Winnicott oferece uma ideia interessante para pensar esse fenômeno. Para ele, a criatividade não se restringe à produção artística ou à capacidade de inventar algo original. Ela diz respeito a uma maneira de experimentar a própria existência, na qual aquilo que fazemos conserva alguma ligação com nossos gestos espontâneos, nossos interesses e nossos desejos.
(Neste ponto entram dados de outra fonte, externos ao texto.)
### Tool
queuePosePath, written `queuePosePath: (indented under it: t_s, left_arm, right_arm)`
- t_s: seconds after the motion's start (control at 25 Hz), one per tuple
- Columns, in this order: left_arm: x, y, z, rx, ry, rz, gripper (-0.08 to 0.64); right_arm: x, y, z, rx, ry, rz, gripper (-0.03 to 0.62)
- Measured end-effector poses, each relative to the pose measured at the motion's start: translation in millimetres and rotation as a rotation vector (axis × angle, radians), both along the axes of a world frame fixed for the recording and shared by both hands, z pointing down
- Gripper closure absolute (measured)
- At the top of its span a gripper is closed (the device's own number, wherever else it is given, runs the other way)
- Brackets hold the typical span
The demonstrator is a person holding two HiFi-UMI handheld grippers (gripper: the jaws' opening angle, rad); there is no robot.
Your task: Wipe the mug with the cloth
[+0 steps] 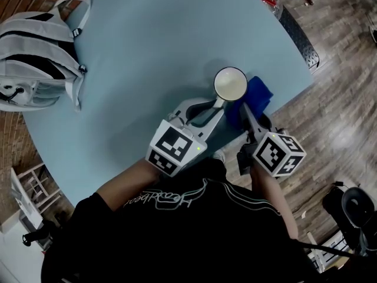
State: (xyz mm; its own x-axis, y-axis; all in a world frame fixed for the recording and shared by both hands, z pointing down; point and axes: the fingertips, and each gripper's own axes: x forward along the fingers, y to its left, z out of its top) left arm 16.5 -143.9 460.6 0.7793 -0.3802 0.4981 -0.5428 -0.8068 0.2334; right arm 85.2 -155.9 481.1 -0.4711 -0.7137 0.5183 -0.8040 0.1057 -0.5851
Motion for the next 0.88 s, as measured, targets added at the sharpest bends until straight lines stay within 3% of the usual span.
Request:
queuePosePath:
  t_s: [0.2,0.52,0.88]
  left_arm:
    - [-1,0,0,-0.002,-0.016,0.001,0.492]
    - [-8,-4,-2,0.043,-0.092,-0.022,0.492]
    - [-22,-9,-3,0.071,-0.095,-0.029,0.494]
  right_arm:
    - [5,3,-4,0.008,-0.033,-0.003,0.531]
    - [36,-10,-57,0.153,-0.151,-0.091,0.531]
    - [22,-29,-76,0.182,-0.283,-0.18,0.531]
É nesse sentido que o brincar ocupa um lugar tão importante em sua teoria. Brincar não significa apenas uma atividade infantil. No sentido winnicottiano, brincar é a experiência de explorar o mundo e se relacionar com ele sem que tudo já esteja decidido de antemão por uma cobrança externa. Na vida adulta, idealmente o brincar (sob essa ótica) permanece no trabalho, na cultura, nos relacionamentos, no humor, numa conversa ou mesmo no modo particular de preparar uma refeição.
Podemos ser muito produtivos sem experimentar essa qualidade. Uma pessoa pode executar seu trabalho com competência e perceber que há anos não sente curiosidade pelo que faz. Pode preencher o tempo livre com cursos, exercícios e compromissos, transformando até o descanso em uma atividade que precisa apresentar resultados. Pode terminar uma tarefa e, antes mesmo de registrar alguma satisfação, procurar a próxima.
Não que produtividade seja um problema. Há momentos em que a vida exige disciplina, repetição e tarefas pouco interessantes. A questão aparece quando fazer muito se torna a principal medida de que estamos vivendo bem.
Para Winnicott, sentir que a vida é própria envolve mais do que funcionar adequadamente. Envolve conservar alguma possibilidade de surpresa, interesse e participação subjetiva naquilo que se vive. Envolve, primordialmente, sentir que se vive uma vida que vale a pena ser vivida.